I finally finished changes to Alarm Clock 1.6, adds 10 new fonts making a total of 24 and 3 new tones (a total of 9 now). The users can test alarm tones while in trial mode 🙂

I have also started changes to Slydr for 2.5. So far, i have modified Trie Node to contain a word or a list of words.

Say you have god and good. in trie, you can enter god and it should display both god and good with (good before god :)). However the logic in trie meant that only last entry was valid. So i have modified the code to allow for one or more entries

I have also used a different logic when using predictive typing. When adding 1st words, trie lists iterates through many words and its time consuming (faster with more character user types). i have modified the predictive code so now it doesn’t use trie when user enters first character) and it is so much faster now.

Slydr 2.4 Submitted / 2.3 availble in marketplace

Slydr 2.3 with predictive algorithm has made it through testing and it now available.
I thought it was automatically published but for some reason i forgot select that options so today morning i manually published it.

Slydr 2.4 is ready and has been submitted. It contains dictionaries for both simplified and traditional chinese. It also contains a few bug fixes, few enhancements (toggle key background for shift / spacebar etc) and a much asked for cursor / caret for the textbox.

There i finally got around to adding it.

BTW the chinese support is using pronouciation dictionaries. The user can enter / swipe complete pronouciation or just the first char of each pronounciation. The example below should make it clearer.
如果 ru guo or rg
是的 shi de or sd

Now i have to start thinking about what to do for the next release…

Slydr 2.3 submitted for testing

I have finally submitted 2.3 for testing. It includes a significant change in functionality i.e. predictive typing.

Because the requirements for predictive typing are different as compared to sliding, i had to rework my word dictionaries slightly. hopefully it doesnt take significantly longer to load. I have used TRIE implementation as i mentioned previously instead of TST.

Apart from that i have reduced the creation of “use and throw” threads 🙂 i already had thread in background for dictionary processing, now i use extra events to cancel existing operation rather than trying to kill the thread (which of course never worked in WP7)

Finally i updated char popup width to match key width in portrait or landscape mode.

I am working on Mandarin / Cantonese dictionaries. Requires a bit more time as the dictionaries are slightly unusual 🙂


Word Prediction Implemented using Trie

I know i talked about use of Ternary Search Tree TST earlier and TST is probably more efficient but i couldn’t the most comprehensive TST implementation could only return user specific matches based on length.

if you entered hi, it would return hi
if you entered hi*, you will get his, him etc.
if you entered hi**, you will get high, hind etc.

TST however had a simple contains for preliminary match.

This meant that i will need to run it multiple number of times to get overall matches and then sort it based on relevance.

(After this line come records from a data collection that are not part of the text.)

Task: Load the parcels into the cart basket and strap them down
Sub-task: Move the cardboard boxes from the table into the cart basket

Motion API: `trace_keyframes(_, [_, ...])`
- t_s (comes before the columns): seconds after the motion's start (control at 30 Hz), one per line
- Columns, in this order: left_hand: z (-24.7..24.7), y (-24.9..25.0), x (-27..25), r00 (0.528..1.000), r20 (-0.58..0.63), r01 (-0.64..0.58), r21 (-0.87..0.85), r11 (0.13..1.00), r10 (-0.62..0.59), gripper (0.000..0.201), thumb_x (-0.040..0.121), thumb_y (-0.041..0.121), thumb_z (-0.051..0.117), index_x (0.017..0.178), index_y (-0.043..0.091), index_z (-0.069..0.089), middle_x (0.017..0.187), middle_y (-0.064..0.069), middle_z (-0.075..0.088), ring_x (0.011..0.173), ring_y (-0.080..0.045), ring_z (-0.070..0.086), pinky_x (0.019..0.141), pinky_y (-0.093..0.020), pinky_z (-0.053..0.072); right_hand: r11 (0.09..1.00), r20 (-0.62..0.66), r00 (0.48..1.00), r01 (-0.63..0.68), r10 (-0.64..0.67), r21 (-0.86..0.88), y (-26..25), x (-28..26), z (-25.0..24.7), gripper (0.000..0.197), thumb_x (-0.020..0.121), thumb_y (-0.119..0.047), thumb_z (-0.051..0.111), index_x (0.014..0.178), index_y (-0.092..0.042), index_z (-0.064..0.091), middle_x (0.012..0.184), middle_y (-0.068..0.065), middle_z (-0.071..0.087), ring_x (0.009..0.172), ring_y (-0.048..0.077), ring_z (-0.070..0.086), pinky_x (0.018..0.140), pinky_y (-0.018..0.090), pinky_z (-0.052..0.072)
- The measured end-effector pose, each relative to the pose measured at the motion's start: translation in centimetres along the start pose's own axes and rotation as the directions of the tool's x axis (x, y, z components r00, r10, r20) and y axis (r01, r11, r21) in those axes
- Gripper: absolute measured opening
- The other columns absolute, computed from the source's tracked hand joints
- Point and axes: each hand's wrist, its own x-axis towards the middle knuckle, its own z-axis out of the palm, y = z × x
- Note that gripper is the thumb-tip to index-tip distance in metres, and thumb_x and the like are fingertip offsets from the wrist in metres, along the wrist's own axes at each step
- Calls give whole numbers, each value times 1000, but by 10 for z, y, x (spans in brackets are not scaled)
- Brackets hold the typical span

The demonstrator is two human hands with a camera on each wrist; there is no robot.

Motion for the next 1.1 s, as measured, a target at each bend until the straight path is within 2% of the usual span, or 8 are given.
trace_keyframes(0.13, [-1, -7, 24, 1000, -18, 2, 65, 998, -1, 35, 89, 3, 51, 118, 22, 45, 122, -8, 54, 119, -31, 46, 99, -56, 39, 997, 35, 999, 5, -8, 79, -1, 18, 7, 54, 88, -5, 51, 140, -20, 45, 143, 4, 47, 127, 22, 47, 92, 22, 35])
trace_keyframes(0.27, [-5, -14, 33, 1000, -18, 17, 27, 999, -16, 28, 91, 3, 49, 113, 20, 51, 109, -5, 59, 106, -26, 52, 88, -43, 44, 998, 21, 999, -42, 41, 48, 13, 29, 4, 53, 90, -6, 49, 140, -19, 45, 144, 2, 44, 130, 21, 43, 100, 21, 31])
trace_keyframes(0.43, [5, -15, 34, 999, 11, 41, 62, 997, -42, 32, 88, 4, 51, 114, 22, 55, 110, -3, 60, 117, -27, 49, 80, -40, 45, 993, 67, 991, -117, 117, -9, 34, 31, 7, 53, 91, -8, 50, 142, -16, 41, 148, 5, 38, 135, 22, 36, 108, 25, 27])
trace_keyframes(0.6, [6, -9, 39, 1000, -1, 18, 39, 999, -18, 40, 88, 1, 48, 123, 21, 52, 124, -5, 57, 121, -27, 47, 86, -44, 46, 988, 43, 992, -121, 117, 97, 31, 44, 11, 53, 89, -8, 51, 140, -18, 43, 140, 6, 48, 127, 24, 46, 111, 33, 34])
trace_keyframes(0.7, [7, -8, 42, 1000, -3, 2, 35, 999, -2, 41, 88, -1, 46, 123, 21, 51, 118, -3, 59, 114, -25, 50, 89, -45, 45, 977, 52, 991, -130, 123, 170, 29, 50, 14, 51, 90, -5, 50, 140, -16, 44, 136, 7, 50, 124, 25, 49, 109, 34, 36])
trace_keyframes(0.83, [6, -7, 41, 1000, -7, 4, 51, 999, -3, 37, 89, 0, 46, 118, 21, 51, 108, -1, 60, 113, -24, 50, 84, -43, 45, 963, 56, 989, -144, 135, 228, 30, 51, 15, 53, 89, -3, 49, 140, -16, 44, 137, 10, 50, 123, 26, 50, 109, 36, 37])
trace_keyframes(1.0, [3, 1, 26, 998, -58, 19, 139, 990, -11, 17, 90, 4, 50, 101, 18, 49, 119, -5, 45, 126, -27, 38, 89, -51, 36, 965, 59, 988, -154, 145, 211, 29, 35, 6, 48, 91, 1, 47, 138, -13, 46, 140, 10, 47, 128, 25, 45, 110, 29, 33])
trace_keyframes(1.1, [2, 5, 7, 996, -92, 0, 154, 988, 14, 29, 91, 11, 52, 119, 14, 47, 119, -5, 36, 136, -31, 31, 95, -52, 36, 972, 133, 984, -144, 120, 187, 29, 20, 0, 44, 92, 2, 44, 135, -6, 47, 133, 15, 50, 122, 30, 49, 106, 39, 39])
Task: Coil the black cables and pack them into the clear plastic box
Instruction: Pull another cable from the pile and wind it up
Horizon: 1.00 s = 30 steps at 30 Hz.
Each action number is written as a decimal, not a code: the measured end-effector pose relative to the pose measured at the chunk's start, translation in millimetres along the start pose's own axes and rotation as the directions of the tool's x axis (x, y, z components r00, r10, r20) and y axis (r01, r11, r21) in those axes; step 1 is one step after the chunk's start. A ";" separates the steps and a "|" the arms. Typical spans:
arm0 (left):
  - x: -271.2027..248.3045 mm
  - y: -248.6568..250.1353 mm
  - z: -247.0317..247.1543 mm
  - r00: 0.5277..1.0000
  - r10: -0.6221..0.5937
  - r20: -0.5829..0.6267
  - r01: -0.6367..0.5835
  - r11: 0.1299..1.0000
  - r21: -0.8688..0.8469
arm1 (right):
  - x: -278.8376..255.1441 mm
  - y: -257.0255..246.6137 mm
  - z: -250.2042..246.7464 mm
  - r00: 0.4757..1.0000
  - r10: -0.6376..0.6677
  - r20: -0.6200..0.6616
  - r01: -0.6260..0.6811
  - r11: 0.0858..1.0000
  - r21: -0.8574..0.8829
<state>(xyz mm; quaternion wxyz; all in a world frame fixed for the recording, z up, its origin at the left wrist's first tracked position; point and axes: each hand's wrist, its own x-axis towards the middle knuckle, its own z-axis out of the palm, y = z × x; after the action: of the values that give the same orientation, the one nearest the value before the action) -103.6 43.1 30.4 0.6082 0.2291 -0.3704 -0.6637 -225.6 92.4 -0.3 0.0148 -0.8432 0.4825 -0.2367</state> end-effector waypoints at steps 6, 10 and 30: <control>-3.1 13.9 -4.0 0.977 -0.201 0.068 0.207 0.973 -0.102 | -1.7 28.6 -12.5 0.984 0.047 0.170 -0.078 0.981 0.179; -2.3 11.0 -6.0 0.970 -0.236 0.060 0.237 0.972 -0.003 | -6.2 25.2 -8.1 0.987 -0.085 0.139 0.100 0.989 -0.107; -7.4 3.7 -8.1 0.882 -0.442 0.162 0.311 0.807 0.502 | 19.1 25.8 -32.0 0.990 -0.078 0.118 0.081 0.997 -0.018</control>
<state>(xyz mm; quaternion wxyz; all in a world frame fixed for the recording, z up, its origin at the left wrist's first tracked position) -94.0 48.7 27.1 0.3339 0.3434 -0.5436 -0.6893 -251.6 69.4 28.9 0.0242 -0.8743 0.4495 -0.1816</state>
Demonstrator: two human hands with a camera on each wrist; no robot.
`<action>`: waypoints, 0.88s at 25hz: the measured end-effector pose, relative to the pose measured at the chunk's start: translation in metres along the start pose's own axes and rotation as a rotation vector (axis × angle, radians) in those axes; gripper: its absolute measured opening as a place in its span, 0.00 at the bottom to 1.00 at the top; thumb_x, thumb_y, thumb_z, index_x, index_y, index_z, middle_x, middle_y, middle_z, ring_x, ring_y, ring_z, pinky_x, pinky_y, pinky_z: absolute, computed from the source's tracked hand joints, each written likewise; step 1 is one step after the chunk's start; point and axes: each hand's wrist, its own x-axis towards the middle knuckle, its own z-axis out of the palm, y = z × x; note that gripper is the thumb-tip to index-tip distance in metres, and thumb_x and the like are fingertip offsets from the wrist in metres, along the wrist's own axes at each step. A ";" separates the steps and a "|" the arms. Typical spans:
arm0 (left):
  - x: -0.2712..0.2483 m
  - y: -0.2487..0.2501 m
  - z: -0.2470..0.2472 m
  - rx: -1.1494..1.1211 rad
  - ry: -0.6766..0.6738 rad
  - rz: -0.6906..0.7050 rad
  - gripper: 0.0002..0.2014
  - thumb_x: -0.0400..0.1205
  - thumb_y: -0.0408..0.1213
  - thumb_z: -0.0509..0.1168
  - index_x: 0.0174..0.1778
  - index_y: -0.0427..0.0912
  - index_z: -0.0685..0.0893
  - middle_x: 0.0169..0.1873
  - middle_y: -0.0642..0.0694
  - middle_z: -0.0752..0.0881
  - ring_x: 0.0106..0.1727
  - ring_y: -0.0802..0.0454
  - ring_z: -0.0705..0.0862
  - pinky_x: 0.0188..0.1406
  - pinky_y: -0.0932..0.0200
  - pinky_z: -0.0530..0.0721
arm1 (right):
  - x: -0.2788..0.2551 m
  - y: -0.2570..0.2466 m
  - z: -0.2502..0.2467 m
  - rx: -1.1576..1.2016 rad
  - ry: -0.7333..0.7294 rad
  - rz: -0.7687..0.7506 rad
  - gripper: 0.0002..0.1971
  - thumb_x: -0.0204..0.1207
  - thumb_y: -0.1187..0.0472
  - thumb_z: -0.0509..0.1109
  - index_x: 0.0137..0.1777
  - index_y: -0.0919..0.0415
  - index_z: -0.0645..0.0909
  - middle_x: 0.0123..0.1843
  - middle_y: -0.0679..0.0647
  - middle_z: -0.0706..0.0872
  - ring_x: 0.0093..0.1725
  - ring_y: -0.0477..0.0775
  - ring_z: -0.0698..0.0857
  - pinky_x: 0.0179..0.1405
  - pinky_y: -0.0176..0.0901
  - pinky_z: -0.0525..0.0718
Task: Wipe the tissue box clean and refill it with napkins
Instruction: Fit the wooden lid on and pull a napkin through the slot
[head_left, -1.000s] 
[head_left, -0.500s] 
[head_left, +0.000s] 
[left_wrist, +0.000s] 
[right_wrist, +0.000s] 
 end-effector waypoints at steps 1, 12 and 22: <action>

Too many calls equals eventually slower plus knowing keeping constant tab max word length and keep padding wildcards.

so I have settled on Trie, which allows individual char entries and provides option to see if its a full match (similar to contains) and gives you all matches in a single list. Sorting takes care of relevance and it works perfectly.

Thank goodness… One user complained about match list being a bit iffy, i am going to make each item have larger area which would allow more touch area !!!